Should AR participate in online conversations?
I have just returned from a couple of days at Forrester’s IT Forum where I was part of a panel session that discussed AR 2.0. Sometimes I think I have drank too much kool-aid so this kind of peer discussion helped me understand how most AR pros view their role in an ecosystem that is evolving to incorporate a host of new social media tools.
The simple answer is fear. Fear can be good – in the FUD factor, there is a clear reason why it is listed first – as a motivator to getting people to change their behaviour, fear can be an overwhelming force. Specifically though, the reasons why I sensed why this was the core underlying feeling was due to the questions that were asked – these were:
I am stretched to the limit – how can I hope to monitor another form of communication?
It is clear to me what I should do if I disagree with an analyst report – but what process should I follow if I disagree with a blog?
What about the analysts who don’t blog under their companies name but comment on issues on their personal blog – is this my responsibility too?
We discussed all of these questions (and more). However, what is very clear from these questions is that they are all focus on the negative instead of the positive aspects of engaging in online conversations with analysts. (I will write another post shortly that aims to answer all of these questions but for this blog entry I am going to be concentrating on the advantages of AR 2.0.)
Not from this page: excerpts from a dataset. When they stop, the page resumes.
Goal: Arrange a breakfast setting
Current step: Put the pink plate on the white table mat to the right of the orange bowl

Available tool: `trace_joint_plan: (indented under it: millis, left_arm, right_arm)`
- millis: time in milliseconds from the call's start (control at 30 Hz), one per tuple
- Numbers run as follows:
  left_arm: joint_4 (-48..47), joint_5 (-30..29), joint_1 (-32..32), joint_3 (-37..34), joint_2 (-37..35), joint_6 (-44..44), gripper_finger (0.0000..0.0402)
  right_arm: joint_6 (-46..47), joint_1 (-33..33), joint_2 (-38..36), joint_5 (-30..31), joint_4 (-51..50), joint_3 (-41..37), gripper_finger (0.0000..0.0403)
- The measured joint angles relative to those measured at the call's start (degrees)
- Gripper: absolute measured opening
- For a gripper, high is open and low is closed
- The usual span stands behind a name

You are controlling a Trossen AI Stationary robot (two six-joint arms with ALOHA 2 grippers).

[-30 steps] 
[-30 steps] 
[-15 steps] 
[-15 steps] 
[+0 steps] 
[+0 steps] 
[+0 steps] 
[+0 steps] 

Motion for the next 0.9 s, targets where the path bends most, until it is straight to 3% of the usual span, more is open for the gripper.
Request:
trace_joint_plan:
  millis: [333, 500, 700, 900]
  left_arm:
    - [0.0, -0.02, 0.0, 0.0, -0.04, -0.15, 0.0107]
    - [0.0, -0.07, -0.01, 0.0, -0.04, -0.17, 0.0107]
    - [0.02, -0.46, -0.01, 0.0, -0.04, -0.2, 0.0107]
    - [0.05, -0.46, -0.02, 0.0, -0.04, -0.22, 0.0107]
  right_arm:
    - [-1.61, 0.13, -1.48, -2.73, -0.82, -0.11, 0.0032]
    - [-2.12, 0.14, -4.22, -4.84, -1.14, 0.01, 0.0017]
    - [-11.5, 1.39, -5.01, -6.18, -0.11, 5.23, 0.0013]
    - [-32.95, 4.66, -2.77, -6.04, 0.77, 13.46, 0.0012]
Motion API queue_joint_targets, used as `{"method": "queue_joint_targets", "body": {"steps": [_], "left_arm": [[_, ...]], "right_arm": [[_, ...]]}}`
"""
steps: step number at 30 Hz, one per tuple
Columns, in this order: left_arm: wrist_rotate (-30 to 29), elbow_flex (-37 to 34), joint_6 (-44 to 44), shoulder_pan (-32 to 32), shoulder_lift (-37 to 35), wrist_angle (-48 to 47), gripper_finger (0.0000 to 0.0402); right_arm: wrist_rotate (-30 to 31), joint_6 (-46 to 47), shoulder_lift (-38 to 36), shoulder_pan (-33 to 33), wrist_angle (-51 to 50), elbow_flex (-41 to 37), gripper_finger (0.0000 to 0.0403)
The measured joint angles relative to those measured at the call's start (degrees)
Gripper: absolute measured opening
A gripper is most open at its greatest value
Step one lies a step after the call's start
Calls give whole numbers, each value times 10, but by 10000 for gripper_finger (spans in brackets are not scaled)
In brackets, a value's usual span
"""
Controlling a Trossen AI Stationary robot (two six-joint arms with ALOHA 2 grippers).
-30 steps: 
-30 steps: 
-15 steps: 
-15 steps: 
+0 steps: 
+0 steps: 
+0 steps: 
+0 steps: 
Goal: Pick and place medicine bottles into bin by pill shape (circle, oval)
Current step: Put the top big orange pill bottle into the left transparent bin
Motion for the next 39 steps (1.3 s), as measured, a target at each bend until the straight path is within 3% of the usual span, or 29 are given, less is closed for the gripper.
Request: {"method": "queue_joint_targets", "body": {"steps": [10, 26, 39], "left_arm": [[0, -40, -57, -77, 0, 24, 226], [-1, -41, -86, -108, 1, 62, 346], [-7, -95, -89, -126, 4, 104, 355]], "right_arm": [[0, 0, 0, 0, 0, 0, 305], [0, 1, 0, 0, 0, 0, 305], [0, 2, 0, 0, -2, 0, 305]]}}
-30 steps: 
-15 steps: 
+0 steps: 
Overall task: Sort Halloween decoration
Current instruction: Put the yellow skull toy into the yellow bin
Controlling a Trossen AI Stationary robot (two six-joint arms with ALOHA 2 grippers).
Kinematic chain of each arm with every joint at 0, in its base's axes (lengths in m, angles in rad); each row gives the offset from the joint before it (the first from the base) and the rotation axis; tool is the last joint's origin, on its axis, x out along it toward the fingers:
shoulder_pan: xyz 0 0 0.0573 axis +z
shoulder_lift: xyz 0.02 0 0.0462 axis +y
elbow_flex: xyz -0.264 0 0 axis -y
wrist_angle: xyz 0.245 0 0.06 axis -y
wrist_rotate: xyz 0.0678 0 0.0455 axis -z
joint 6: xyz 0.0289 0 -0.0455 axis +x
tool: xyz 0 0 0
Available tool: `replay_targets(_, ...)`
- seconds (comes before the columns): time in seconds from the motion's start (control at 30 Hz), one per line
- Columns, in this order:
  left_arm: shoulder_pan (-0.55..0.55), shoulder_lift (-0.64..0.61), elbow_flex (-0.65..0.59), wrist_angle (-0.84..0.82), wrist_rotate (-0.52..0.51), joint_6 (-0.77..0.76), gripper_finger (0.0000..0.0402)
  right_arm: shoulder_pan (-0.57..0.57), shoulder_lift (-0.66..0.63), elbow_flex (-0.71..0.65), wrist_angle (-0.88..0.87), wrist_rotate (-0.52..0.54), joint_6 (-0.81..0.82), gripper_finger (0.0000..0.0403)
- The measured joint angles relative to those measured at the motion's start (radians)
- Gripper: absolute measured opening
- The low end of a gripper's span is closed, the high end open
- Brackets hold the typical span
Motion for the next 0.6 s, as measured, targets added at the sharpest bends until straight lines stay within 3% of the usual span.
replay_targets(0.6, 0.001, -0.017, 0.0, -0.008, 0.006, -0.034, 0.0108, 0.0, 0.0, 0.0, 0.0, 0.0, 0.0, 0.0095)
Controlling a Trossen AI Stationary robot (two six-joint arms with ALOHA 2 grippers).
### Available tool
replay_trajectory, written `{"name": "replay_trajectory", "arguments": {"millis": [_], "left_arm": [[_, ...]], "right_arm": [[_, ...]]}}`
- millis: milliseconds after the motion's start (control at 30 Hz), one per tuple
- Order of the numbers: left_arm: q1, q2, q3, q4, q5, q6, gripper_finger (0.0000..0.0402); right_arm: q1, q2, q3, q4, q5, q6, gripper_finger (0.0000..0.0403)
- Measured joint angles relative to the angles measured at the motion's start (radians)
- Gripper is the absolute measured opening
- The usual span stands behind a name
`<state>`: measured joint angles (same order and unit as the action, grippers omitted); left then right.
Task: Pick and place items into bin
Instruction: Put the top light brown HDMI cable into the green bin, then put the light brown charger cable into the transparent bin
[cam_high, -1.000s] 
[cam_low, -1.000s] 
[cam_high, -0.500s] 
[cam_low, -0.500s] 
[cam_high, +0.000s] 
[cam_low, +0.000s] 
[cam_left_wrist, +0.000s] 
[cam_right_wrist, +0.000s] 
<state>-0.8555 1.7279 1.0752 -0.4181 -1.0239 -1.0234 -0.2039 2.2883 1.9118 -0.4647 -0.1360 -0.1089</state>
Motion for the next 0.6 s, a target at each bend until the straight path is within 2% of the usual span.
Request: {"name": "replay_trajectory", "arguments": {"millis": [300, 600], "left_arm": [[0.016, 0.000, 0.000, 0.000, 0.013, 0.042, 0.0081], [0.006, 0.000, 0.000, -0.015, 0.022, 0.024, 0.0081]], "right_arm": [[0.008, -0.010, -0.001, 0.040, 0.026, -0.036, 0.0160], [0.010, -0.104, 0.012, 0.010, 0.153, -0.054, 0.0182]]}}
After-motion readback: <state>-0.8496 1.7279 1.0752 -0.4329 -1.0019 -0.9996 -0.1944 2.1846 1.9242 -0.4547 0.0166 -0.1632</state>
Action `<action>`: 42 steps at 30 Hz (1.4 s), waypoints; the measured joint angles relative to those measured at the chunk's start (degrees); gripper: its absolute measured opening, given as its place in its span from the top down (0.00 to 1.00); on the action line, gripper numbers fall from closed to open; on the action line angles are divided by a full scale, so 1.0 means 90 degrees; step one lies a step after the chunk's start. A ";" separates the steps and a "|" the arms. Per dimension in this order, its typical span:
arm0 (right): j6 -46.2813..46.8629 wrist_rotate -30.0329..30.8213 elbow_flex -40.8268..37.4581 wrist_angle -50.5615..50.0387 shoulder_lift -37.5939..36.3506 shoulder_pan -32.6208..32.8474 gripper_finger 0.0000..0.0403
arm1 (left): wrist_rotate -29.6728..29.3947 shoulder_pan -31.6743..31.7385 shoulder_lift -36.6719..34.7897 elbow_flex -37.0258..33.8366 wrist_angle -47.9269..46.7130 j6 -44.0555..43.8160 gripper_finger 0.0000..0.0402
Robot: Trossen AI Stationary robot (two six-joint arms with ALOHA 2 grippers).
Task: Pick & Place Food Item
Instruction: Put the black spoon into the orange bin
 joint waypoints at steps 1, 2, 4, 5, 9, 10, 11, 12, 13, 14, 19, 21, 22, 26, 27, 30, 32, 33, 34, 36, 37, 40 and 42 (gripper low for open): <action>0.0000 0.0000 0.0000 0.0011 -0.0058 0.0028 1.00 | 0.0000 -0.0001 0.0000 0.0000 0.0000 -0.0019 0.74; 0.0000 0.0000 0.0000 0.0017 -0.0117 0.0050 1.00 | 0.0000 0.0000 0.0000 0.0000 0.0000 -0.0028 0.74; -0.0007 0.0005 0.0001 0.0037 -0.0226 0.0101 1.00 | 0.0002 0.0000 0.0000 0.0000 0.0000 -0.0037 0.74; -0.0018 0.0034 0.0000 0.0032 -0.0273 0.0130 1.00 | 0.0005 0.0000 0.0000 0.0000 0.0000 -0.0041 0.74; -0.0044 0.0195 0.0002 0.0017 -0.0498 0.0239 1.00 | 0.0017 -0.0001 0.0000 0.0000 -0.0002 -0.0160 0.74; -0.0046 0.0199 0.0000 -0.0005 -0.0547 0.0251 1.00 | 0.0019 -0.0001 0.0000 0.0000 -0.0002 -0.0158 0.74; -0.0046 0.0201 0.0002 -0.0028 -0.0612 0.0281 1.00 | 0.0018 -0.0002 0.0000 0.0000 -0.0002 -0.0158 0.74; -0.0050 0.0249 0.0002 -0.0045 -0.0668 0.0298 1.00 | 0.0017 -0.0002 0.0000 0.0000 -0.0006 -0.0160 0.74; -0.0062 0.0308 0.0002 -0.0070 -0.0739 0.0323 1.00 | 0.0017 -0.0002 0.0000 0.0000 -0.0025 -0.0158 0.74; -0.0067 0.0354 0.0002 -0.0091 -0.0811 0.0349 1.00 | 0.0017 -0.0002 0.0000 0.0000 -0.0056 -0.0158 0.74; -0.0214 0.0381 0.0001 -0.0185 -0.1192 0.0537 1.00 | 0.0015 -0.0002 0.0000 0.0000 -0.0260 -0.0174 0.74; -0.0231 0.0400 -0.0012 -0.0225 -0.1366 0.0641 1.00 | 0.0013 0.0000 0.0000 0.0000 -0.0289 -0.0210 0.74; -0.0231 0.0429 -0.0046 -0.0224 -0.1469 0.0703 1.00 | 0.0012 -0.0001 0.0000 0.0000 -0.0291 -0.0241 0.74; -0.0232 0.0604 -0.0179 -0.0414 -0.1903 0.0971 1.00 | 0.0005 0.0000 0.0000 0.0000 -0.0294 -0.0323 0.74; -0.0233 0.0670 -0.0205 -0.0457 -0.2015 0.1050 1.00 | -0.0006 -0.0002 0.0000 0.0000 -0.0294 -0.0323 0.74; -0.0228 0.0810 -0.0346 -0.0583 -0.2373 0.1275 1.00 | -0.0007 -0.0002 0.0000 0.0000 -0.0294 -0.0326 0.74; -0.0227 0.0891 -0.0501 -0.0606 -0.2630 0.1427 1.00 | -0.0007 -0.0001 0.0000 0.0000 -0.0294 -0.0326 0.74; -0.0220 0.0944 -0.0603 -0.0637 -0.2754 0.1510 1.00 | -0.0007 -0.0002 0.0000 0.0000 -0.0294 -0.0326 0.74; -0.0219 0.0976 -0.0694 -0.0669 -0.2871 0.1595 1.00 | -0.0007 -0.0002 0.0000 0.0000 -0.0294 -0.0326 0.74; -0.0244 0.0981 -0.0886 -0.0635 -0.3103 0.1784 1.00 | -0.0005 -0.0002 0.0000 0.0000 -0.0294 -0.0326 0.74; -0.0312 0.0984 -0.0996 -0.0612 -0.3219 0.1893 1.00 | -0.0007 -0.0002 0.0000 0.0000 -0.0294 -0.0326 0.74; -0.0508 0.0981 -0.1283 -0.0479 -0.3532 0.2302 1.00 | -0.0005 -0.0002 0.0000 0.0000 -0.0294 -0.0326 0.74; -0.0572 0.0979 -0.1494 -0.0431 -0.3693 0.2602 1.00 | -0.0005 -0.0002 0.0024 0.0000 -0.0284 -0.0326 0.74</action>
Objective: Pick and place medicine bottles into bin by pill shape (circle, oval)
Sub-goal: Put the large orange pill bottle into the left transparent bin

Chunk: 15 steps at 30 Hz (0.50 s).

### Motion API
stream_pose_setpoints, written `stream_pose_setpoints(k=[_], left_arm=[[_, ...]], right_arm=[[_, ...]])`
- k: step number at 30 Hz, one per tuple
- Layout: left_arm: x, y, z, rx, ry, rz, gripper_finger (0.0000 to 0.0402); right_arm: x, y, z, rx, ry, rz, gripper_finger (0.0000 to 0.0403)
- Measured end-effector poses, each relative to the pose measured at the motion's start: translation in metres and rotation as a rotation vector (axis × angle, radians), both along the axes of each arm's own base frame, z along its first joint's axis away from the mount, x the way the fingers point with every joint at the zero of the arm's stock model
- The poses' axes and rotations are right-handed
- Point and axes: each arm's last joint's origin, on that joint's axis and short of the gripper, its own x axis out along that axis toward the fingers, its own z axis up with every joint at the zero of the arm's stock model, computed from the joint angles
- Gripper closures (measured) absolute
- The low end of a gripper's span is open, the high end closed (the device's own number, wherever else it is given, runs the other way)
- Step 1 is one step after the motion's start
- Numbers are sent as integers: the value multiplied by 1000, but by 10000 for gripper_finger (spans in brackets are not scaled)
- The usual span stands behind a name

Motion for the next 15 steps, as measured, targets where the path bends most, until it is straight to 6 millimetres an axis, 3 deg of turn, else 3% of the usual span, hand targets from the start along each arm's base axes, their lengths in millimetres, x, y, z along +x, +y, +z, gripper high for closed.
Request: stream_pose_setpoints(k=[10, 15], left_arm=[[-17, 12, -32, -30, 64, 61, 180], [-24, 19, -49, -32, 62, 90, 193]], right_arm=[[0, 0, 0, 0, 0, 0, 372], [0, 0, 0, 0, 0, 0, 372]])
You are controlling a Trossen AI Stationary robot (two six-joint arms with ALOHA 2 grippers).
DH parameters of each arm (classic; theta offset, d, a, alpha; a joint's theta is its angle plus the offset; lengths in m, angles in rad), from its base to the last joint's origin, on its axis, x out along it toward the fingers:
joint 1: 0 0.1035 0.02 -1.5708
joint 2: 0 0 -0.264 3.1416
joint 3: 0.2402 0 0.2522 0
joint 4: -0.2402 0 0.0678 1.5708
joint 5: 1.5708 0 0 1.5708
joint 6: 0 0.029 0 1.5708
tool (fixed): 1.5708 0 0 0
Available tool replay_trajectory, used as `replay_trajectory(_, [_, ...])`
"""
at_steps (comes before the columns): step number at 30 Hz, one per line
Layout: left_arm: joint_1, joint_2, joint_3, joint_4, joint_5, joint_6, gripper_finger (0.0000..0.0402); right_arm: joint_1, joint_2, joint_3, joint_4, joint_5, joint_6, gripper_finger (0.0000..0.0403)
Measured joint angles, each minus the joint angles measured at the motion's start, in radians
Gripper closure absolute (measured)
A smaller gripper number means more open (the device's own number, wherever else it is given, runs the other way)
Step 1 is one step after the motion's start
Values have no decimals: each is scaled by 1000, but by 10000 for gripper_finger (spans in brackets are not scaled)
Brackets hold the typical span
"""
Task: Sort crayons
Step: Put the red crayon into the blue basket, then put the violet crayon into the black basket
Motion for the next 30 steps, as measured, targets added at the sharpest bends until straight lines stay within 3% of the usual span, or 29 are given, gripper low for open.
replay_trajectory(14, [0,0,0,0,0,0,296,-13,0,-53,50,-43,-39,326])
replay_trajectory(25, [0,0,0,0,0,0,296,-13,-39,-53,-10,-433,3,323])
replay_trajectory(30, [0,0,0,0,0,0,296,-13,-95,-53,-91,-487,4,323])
The clue to the positive aspects of engaging with analysts online is in the title… conversation. The main difference between web 1.0 and 2.0 is the change from broadcasting fixed information (similar to a report) to participating in discussions with people about mutually interested areas.
When you stop to think about it – the benefits are huge, for example by monitoring what your core analysts say you will be able to understand what they are thinking, what is important to them, what they are interested in and what they want to know. The example from Jeff Mann from Gartner on Twitter is a great example – don’t you think this would be a great time to engage?
As an AR pro this intelligence is vital – too often people forget that the ‘R’ in AR stands for ‘Relations’ and we are in the relationship business and this knowledge is gold.
There is more of course, I have been told many times that analysts use online tools to help shape their thinking well before a finished report comes out – how good would it be to engage with the analyst early and contribute (and possibly help direct) the way they are thinking. And of course this would happen well before it is too late and a report gets published. The diagram below is my opinion of how some analysts use online tools to help shape their reports.
Of course there is far more to it than the few examples I have listed here. I haven’t even answered here the fear questions that were posed at the panel session at Forrester. I will do so in my next post but also in a training course I am running next month on how to manage the huge amount of 2.0 information to just 5 minutes a day.
Training Course – How to manage AR 2.0 information overload – If you want to attend please email me: jonny dot bentwood at edelman dot com.
The final point to take away from this post is that AR needs to engage in the online world – focusing on the negative aspects (such as how long it takes) is inconsequential compared to the advantages you can gain by using this channel to build closer relationships with your core analysts and as a result understand and engage with their early thinking.